Preparen,… apunten,… ¡plagien!

Cierto día de cierto año, cierto conocido mío, integrante del consejo editorial de cierta universidad pública, me fue a ver con cierta carpeta de fotocopias, misma que depositó en mi escritorio. Era una tesis, no la suya, claro, sino la de cierto alumno recién titulado de cierta licenciatura; y esa cierta universidad iba a publicarla como libro, porque así lo habían pedido en el acta respectiva los sinodales del examen profesional donde se presentó. Sin embargo, le hacía falta otro dictamen técnico, sustentado por alguien externo a la institución; y quién más indicado para dárselo, dijo, que yo, estudioso del mismo tema. Justificó su invitación en que la tesis recogía valiosos testimonios personales del gran Salvador Flores Rivera.

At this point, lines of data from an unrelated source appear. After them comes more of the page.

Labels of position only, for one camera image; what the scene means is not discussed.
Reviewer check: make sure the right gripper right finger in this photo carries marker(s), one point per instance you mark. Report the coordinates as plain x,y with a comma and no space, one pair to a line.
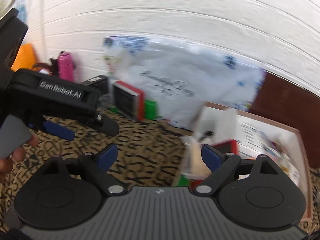
222,166

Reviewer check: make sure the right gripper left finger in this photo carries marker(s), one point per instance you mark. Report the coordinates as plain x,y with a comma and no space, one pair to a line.
94,169

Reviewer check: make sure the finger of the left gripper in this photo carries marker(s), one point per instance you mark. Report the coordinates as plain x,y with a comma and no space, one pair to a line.
53,129
106,125

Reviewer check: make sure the green small box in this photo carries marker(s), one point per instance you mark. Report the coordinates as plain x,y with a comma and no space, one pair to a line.
150,109

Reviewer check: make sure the person's left hand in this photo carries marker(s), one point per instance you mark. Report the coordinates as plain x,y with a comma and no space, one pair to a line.
19,154

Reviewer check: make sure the cardboard storage box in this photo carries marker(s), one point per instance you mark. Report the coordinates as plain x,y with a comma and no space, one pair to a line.
256,135

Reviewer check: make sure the orange bag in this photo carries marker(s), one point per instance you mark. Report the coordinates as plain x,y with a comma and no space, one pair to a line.
26,58

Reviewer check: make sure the black small carton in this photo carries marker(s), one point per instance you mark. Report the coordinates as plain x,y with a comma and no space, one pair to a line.
100,82

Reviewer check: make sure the pink water bottle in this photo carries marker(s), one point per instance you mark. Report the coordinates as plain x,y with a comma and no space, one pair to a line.
65,66

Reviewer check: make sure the letter-patterned brown tablecloth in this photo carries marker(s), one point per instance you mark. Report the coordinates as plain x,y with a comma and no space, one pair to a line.
45,197

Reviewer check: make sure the white floral plastic bag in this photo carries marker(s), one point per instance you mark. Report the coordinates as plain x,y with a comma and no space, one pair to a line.
180,76

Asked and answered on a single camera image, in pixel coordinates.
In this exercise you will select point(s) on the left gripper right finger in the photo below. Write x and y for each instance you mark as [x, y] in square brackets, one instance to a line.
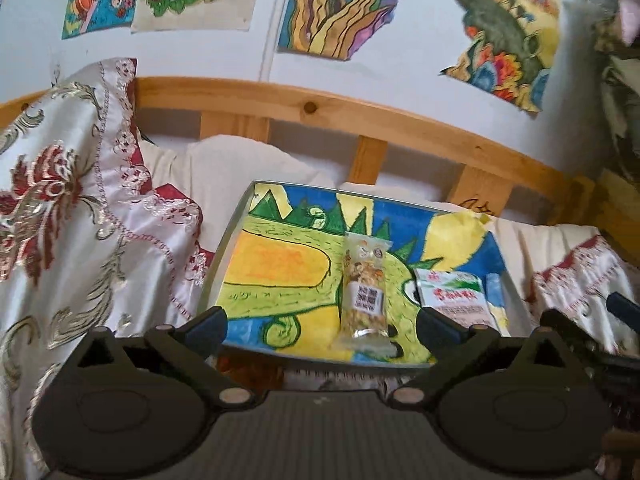
[457, 351]

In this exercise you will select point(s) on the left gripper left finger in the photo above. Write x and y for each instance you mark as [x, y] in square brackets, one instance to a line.
[184, 352]

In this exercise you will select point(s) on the white green snack packet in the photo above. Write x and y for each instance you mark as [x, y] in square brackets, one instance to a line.
[457, 295]

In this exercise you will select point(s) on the clear nut bar packet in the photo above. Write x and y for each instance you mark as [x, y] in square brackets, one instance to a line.
[363, 318]

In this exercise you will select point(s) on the blue white sachet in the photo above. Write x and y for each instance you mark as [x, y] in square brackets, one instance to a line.
[496, 303]

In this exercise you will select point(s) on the metal tray with drawing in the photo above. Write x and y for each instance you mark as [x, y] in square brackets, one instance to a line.
[278, 270]

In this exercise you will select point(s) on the floral satin bedspread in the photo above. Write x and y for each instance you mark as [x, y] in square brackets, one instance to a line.
[93, 255]

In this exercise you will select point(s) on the white pillow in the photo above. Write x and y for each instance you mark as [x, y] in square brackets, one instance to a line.
[217, 171]

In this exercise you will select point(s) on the landscape drawing poster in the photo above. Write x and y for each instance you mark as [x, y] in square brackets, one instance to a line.
[512, 49]

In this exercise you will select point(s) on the wooden bed rail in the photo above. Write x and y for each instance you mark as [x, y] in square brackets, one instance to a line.
[489, 174]

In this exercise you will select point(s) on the white wall pipe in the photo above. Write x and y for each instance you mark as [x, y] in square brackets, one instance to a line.
[271, 42]

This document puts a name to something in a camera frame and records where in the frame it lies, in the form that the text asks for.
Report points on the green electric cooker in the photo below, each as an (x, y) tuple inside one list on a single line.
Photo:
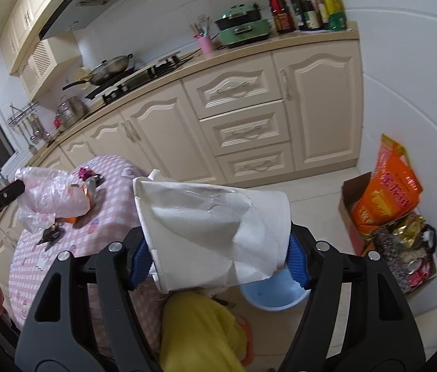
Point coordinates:
[(242, 24)]

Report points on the pink white plastic bag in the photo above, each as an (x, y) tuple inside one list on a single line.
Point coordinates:
[(50, 194)]

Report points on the green yellow oil bottle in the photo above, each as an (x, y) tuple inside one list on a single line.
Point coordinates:
[(336, 14)]

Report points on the steel steamer pot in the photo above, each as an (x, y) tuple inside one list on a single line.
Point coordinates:
[(71, 110)]

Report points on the hanging utensil rack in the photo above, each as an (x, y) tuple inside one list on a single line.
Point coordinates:
[(28, 124)]

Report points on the cream lower cabinets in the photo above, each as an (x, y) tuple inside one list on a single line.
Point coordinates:
[(284, 108)]

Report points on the cream upper cabinets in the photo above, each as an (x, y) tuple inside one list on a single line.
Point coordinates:
[(38, 63)]

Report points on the red soy sauce bottle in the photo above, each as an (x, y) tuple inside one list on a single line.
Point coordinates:
[(282, 17)]

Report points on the dark glass bottle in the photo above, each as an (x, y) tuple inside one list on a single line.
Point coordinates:
[(306, 16)]

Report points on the orange rice bag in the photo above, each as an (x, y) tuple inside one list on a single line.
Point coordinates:
[(392, 192)]

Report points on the brown cardboard box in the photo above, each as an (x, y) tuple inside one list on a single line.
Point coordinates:
[(351, 192)]

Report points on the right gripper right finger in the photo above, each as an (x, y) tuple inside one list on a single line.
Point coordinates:
[(381, 333)]

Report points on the black patterned gift bag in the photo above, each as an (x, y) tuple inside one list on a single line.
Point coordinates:
[(408, 246)]

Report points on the light blue trash bin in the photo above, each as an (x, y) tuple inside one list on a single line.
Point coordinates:
[(276, 294)]

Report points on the steel wok with lid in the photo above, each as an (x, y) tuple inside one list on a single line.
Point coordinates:
[(105, 71)]

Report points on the yellow cloth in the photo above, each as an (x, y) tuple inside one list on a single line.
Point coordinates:
[(199, 334)]

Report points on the magenta candy wrapper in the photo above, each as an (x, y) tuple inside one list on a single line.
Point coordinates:
[(84, 173)]

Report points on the orange snack wrapper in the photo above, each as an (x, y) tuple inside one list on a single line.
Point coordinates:
[(71, 218)]

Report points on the black foil wrapper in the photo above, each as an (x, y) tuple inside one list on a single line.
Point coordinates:
[(51, 235)]

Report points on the black gas stove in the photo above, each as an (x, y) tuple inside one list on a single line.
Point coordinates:
[(135, 79)]

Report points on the cream cabinets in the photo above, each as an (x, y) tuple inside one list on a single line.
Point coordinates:
[(284, 108), (38, 63)]

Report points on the pink checkered tablecloth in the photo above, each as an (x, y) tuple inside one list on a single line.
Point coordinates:
[(113, 215)]

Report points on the pink utensil holder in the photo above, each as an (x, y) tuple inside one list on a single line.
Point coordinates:
[(205, 43)]

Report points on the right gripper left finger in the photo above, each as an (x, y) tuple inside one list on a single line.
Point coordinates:
[(58, 334)]

A la semana que mi conocido regresó, lo recibí con esta seca, rotunda advertencia: “Ten cuidado, es un vil plagio”. Como prueba de ello le mostré un ejemplar de Relatos de mi barrio, obra escrita muchos años antes por el cronista musical de nuestra Ciudad de México. ¡La dichosa tesis era idéntica al libro de marras! El tesista sólo había puesto de su cosecha un prologuito donde, con el mayor descaro, aseguraba que todas esas vivencias se las platicó en exclusiva Chava Flores, que su única tarea había sido convencer al artista de narrarle tales memorias “inéditas”, y que eran trascripciones literales de las entrevistas grabadas que el propio Chava le concedía antes o después de sus presentaciones en público. Ni entre líneas insinuó el angelito cuál era su verdadera fuente de consulta (mejor dicho: de plagio).

Te recomendamos: Tapar la lengua con un dedo

Mi conocido y yo decidimos que él se llevara tanto la carpeta como el libro, expusiera el caso a su universidad, cotejaran allá ambos volúmenes y tomaran las medidas conducentes. Nunca supe qué pasó después. Sólo de tarde en tarde, cuando recordaba lo ocurrido, me daba por reír y pensar para mis adentros: «¡Oh, ironía! ¡Quién le iba a decir a ese estafador que su fusil caería en la lupa de un chavaflorólogo colmilludo como yo!».

No me lo contaron. Tampoco estoy inventando nada. Si me salto otros pelos y señales es porque los he olvidado (esto sucedió a fines de los ya remotos años ochenta) o porque no me interesa ahora señalar responsables (ni recuerdo el nombre del plagiario y el título de su tramposa tesis). Menos aún quiero arar en un terreno, el jurídico, que lejos estoy de conocer a fondo. Con haber defendido al buen Chava Flores y evidenciado hoy en mi columna tan burdo fraude, me conformo.

Puedes leer: Hidalgo,… cámara,… ¡acción!

Plagiar, tal cual define este verbo el diccionario de la matrona de la lengua, es “copiar en lo sustancial obras ajenas, dándolas como propias”. Yo mejor dejaría la definición así de monda y lironda: “Copiar una obra ajena, dándola como propia”, porque siento que mete ruido aquello de en lo sustancial. ¿Dónde concluye lo sustancial y empieza lo insustancial? ¿Qué tanto es sustancial y qué tanto deja de serlo? ¿Puede entonces fusilarse lo insustancial para no enfrentarse a la ética de citar entrecomillado lo sustancial?

Cuestión de enfoques. O de conceptos interpretables a modo. O de contextos sociales. O de conflictos político-académicos donde el hecho se inserte y estalle. O de convenencieras mordazas a lo que se nos quiere pintar como inocente, intrascendente, insustancial pecadillo plagiario.